» **Action item**
Counting only lines of the listing below that hold the word "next", give the total and nothing else.

» **Records for the task**
· · ·

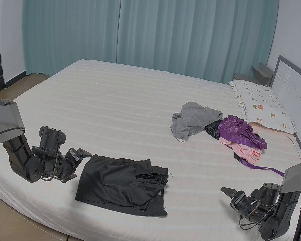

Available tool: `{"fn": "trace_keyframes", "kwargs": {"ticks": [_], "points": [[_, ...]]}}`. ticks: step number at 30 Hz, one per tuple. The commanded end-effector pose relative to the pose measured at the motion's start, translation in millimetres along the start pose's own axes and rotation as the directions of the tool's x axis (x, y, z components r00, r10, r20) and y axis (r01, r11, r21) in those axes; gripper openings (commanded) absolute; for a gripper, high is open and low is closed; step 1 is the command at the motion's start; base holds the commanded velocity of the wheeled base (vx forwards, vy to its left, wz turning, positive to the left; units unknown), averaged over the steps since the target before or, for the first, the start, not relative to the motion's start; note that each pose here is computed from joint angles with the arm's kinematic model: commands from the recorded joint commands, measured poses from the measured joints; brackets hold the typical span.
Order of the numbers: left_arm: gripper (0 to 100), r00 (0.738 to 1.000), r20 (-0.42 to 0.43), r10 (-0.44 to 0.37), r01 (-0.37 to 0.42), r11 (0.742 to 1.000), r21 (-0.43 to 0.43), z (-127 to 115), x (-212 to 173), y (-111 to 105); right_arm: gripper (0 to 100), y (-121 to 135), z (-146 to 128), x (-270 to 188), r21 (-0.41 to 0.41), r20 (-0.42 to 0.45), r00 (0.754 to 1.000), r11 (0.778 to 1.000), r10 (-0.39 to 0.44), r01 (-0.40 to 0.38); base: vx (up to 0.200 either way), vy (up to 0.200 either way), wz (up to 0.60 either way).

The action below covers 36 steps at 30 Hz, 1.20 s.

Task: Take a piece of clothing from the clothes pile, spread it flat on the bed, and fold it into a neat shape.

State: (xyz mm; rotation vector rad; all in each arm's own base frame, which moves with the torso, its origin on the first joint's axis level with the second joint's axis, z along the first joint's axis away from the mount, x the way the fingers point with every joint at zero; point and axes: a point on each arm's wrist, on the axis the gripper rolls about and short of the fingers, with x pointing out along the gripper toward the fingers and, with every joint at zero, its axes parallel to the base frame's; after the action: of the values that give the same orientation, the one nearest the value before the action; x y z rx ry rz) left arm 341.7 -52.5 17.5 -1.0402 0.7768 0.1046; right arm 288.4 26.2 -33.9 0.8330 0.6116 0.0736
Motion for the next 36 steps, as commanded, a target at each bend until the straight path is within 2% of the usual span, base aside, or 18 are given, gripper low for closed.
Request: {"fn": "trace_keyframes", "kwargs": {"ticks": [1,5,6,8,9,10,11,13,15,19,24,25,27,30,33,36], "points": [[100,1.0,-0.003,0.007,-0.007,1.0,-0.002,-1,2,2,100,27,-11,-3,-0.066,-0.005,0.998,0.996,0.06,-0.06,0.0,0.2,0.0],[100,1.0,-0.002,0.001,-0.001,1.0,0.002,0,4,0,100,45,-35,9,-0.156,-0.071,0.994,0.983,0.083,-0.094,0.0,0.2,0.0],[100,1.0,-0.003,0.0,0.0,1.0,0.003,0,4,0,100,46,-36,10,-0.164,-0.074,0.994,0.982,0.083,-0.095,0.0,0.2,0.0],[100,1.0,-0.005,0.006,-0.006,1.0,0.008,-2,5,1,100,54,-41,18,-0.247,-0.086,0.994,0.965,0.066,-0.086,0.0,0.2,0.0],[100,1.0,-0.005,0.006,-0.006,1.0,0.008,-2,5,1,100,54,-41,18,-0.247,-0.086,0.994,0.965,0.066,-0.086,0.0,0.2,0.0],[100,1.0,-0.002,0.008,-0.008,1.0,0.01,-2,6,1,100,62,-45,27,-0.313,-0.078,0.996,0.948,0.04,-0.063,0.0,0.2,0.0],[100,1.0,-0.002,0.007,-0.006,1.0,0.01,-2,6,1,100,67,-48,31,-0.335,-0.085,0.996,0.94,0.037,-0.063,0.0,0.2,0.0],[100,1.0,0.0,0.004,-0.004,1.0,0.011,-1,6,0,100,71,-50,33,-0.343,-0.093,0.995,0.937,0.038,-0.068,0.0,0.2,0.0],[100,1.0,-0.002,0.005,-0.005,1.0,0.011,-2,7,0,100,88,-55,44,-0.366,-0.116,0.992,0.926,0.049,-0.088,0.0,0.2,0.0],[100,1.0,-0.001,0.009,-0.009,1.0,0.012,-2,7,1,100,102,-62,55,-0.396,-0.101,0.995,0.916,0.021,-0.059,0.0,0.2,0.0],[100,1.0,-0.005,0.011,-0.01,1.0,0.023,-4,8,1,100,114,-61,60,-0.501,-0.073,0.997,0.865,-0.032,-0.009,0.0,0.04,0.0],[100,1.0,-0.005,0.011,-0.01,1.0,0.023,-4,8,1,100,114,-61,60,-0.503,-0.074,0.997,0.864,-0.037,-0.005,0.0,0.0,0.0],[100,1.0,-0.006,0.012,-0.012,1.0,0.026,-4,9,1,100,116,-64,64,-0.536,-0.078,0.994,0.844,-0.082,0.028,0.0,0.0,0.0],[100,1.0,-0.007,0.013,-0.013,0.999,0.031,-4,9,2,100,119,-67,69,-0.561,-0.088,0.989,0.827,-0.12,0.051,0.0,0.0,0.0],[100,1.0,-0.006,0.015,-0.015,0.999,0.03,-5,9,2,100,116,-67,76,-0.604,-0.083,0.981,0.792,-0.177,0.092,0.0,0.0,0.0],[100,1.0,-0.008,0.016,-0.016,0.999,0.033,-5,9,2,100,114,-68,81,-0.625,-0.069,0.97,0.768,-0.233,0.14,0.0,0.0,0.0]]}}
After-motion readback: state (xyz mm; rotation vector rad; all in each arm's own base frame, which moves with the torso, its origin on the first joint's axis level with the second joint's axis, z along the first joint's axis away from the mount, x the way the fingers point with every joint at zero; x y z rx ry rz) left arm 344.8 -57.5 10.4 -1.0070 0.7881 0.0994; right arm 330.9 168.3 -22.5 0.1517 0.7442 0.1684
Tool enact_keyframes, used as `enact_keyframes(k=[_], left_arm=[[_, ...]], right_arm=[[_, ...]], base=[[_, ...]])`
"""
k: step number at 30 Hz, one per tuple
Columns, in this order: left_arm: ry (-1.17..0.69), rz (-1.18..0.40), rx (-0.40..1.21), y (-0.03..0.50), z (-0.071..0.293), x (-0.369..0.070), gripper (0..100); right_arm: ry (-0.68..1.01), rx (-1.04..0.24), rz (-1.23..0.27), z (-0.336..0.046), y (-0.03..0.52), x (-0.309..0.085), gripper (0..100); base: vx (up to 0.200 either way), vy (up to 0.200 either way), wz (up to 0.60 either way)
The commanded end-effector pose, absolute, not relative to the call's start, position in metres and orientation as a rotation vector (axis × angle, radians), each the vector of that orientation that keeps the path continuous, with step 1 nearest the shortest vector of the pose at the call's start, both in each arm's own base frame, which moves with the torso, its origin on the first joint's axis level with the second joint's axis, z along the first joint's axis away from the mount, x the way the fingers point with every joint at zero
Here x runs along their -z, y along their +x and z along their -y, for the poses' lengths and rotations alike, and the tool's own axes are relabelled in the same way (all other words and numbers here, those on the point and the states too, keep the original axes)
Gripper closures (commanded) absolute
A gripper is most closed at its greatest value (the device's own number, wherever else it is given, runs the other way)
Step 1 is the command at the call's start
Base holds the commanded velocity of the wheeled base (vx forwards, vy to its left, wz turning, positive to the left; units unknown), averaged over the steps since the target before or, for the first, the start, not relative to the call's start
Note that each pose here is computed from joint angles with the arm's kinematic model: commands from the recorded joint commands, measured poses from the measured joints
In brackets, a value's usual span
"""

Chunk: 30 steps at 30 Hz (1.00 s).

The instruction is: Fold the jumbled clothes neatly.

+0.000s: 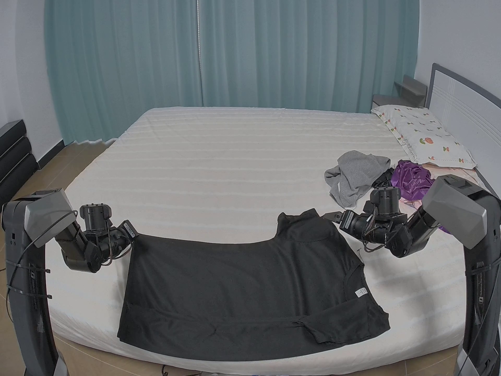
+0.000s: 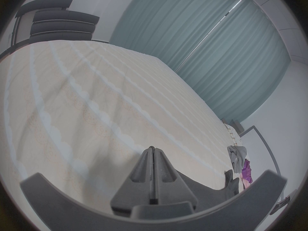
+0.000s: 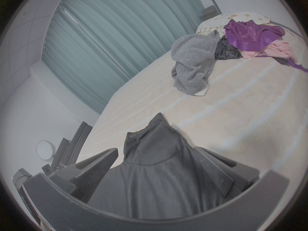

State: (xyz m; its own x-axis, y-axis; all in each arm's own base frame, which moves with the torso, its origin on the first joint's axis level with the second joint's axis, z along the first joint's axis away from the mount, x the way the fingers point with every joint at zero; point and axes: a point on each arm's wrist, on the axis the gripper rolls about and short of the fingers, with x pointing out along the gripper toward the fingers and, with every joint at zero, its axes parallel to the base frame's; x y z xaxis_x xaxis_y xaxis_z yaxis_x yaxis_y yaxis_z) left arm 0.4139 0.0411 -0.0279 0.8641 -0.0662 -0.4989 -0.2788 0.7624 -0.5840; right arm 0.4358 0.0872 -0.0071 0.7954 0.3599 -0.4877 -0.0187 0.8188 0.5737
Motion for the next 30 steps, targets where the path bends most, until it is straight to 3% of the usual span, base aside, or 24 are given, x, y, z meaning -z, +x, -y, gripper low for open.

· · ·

» **Exercise output**
2